Figuur 2. Dissociatie van de muis longweefsel met behulp van de gentleMACS Dissociator resulteert in een hoog percentage van de levensvatbare leukocyten en endotheelcellen. De afgeleide single-cell suspensies werden gekleurd met CD45-PE en de CD146-FITC of CD31-FITC en geanalyseerd door flowcytometrie.
Figuur 3. Single-celsuspensie afgeleid van muizen longweefsel werd gekleurd met CD11c-FITC en Anti-mPDCA-1-APC voor muis CD11c laag m-PDCA-1 + plasmacytoïde DCs evenals CD11c hoge cellen te detecteren.
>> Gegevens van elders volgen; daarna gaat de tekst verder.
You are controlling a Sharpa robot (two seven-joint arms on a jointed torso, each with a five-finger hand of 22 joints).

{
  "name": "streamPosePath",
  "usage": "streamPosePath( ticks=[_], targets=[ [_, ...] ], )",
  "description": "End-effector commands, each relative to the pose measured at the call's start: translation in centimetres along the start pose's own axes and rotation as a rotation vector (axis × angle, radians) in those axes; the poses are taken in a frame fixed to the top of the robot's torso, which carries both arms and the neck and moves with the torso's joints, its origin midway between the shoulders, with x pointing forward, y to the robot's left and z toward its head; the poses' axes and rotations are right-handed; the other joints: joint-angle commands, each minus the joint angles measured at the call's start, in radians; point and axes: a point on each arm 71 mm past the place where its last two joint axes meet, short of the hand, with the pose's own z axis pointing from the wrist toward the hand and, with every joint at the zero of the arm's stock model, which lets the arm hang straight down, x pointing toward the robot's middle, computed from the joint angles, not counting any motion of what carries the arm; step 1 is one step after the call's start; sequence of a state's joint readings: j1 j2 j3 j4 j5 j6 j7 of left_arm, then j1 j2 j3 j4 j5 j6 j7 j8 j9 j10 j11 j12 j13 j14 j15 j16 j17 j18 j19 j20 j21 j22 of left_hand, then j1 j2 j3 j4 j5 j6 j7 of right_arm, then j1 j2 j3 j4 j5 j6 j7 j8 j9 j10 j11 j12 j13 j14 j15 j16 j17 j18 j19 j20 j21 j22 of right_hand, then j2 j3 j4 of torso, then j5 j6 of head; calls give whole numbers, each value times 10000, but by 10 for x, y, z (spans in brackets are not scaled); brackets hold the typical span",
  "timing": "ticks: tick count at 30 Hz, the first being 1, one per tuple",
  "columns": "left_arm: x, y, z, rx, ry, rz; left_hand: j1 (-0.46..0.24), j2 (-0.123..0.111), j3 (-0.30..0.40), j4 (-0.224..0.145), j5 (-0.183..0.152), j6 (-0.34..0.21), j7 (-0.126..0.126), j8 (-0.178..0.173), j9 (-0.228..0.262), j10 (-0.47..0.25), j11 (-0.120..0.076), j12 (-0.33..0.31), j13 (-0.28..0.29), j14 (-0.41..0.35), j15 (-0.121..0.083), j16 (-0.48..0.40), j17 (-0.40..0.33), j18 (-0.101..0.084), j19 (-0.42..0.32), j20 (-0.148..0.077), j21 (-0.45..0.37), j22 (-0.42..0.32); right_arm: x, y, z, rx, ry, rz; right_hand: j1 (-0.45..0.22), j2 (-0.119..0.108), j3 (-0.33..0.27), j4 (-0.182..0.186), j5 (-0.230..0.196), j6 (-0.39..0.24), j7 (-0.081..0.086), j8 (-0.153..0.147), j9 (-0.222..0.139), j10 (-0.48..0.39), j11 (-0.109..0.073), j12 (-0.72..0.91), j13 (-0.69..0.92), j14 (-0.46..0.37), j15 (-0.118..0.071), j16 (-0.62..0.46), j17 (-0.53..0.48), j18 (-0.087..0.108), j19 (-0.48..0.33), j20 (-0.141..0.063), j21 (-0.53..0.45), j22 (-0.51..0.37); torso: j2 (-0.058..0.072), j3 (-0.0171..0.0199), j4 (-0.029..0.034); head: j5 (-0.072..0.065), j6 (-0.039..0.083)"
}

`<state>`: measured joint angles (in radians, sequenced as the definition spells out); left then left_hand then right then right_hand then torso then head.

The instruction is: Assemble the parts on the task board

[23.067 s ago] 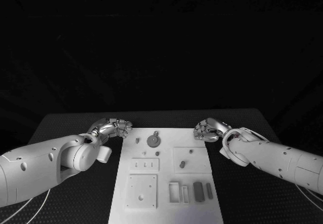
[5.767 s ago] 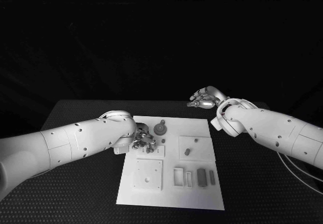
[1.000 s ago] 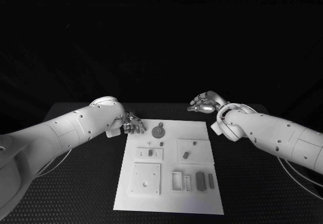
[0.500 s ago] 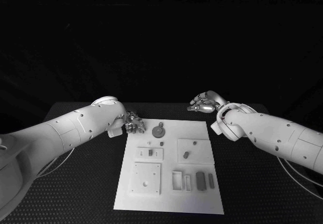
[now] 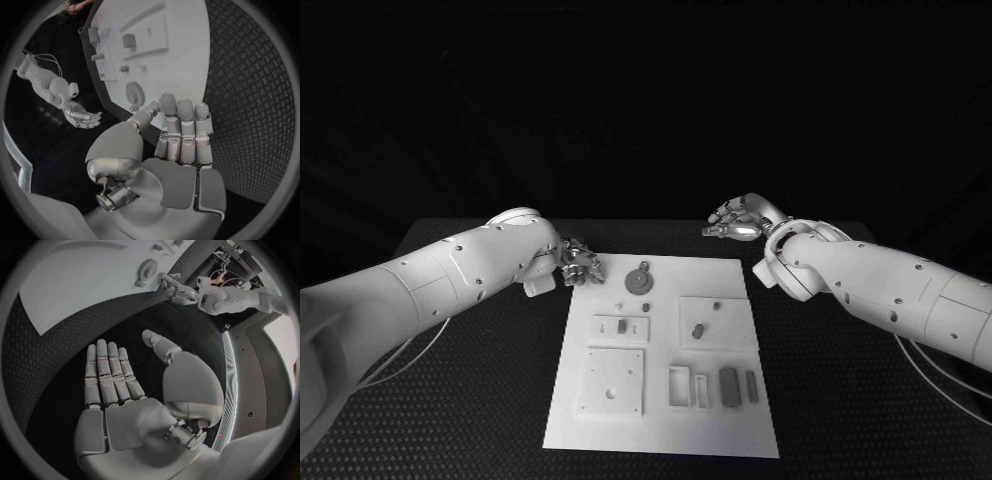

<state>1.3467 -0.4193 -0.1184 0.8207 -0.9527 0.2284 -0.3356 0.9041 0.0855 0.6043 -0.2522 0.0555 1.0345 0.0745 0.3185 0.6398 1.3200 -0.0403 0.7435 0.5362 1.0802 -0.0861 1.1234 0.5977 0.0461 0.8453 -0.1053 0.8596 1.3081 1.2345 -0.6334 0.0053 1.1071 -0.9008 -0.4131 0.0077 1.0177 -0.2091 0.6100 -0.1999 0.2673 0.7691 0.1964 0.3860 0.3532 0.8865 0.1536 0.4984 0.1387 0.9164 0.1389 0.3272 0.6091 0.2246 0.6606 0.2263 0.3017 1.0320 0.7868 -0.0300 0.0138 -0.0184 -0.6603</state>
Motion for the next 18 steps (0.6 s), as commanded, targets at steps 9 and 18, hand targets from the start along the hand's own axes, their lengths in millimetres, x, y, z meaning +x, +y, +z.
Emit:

Figuur 4. Verrijking van dendritische cellen met behulp van CD11c microbolletjes, een MiniMACS Separator en twee MS kolommen.
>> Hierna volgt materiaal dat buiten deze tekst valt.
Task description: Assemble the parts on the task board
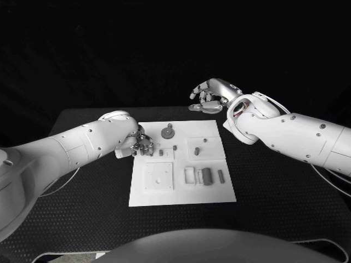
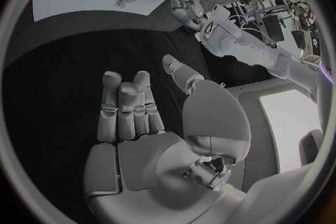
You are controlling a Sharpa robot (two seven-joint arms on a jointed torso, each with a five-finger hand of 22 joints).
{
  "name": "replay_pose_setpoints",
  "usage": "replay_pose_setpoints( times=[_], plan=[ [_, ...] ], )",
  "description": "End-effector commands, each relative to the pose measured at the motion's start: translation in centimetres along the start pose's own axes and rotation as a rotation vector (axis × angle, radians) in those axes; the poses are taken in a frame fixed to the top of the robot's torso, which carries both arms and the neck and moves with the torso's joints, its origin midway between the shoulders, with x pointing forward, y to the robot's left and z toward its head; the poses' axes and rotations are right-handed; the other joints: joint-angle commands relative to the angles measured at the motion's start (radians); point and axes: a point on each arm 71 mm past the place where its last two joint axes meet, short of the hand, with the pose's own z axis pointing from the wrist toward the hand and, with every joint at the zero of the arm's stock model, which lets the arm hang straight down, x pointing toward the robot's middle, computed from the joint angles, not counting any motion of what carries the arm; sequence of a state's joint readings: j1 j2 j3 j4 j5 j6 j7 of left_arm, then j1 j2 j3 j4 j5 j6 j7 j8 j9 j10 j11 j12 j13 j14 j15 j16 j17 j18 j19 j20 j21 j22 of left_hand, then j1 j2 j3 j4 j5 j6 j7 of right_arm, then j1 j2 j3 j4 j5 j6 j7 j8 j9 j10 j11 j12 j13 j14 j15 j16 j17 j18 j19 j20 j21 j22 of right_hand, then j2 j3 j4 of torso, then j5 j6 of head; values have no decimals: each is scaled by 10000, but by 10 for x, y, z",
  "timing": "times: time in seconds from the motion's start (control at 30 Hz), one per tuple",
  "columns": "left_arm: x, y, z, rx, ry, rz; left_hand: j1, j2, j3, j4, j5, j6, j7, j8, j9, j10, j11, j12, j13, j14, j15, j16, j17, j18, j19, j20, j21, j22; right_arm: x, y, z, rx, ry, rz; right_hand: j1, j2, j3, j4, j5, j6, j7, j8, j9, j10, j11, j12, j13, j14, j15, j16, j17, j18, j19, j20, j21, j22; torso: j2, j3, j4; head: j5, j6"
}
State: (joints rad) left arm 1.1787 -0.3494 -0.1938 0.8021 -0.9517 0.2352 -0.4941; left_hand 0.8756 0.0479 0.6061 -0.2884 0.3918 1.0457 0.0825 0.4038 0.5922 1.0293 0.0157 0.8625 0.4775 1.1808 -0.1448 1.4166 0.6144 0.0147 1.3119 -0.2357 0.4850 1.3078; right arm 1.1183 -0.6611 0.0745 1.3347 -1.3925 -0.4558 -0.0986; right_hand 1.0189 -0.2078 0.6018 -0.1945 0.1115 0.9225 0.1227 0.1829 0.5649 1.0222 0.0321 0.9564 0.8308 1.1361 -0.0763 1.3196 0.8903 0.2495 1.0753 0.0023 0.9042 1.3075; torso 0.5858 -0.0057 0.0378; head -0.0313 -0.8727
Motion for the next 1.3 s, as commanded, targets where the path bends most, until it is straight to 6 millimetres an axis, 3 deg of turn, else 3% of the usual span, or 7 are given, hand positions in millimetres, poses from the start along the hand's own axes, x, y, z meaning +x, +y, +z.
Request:
replay_pose_setpoints(
  times=[0.03, 0.53, 1.3],
  plan=[
    [-1, 10, 1, -181, -59, -448, 59, 129, 77, 13, 17, 517, -312, 405, 726, 665, -596, 30, 9, 14, -78, 27, 15, 138, 3, -62, 36, 218, -1, 0, 0, -37, 18, 26, -25, 94, -40, 24, 6, -209, 258, 16, -9, -60, 35, 65, -12, -13, 38, -31, -15, 123, 5, 13, -35, 59, -3, -6, 15, -8, 1],
    [0, 10, -2, 50, 120, -844, 66, 123, 81, 10, 5, 525, -315, 405, 742, 673, -599, 35, 10, 20, -81, 32, 20, 136, 5, -66, 49, 219, -1, -1, 0, 5, 38, 79, -36, 97, -45, 37, 7, -212, 259, 17, -15, -62, 36, 67, -17, -15, 39, -31, -16, 123, 2, 15, -38, 59, -1, -15, 11, 7, 1],
    [-2, 2, -1, 299, -434, -1180, 61, 138, 87, 27, -99, 491, -301, 372, 766, 654, -593, 23, 2, 13, -77, 8, 12, 137, -18, -77, 55, 210, -1, -2, 0, 34, 51, 88, -41, 104, -47, 50, 9, -214, 258, 21, -22, -64, 36, 72, -23, -16, 39, -30, -18, 123, 1, 15, -40, 61, 1, 1, 2, 48, 1]
  ],
)
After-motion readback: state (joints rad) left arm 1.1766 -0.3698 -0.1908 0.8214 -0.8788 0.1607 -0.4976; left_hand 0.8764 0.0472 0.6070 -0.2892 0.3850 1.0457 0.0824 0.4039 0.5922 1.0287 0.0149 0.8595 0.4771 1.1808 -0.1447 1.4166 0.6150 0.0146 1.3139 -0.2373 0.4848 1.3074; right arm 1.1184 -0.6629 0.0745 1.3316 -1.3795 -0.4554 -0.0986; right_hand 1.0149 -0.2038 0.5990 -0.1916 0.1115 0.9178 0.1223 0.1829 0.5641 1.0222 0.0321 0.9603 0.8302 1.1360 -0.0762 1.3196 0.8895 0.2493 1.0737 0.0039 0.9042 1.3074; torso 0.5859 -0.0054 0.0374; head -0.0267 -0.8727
Subscription Required. Please recommend JoVE to your librarian.
Discussion
In deze video, introduceren we een nieuwe methode voor de dissociatie van de muis longweefsel. We laten zien dat een combinatie van mechanische en enzymatische behandeling van het longweefsel een hoog percentage van levensvatbare leukocyten en endotheelcellen opgeleverd. In het bijzonder, was de mechanische desintegratie van het weefsel bereikt door de gentleMACS Dissociator. De gentleMACS C Tubes zijn een rotor - stator systeem, dat scheidt weefsel in een zachte manier. De procedure wordt gecontroleerd door de programma-instellingen van het instrument. De instellingen zijn geoptimaliseerd om een hoge opbrengst en de levensvatbaarheid van de cellen te bereiken. De afgeleide single-cell suspensies werden gekleurd met CD45-PE en de CD146-FITC of CD31-FITC en geanalyseerd door flowcytometrie naar leukocyten en endotheelcellen op te sporen. Dendritische cellen in de single-celsuspensie werden gekleurd met FITC CD11c-en Anti-mPDCA-1-APC. Verder werden dendritische cellen van een muis long single-celsuspensie verrijkt met MACS Technology:. Dendritische cellen werden magnetisch gelabeld met behulp van CD11c microbolletjes en gescheiden met behulp van een MiniMACS Separator en MS Columns 1,2 In het algemeen, de combinatie van onze nieuwe dissociatie protocol met magnetische celsortering is een gestandaardiseerde methode om specifieke celtypen te verkrijgen van longweefsel.
Subscription Required. Please recommend JoVE to your librarian.
Acknowledgments
De auteurs zijn medewerkers van Miltenyi Biotec GmbH, Duitsland.
Materials
References
- Swanson, K. Flt3-Ligand, IL-4, GM-CSF, and Adherence-Mediated Isolation of Murine Lung Dendritic Cells: Assessment of Isolation Technique on Phenotype and Function. J. Immunol. 173, 4875-4881 (2004).
- Vermaelen, K., Pauwels, R. Accurate and simple discrimination of mouse pulmonary dendritic cell and macrophage populations by flow cytometry: Methodology and new insights. Cytometry Part A. 61A, 170-177 (2004).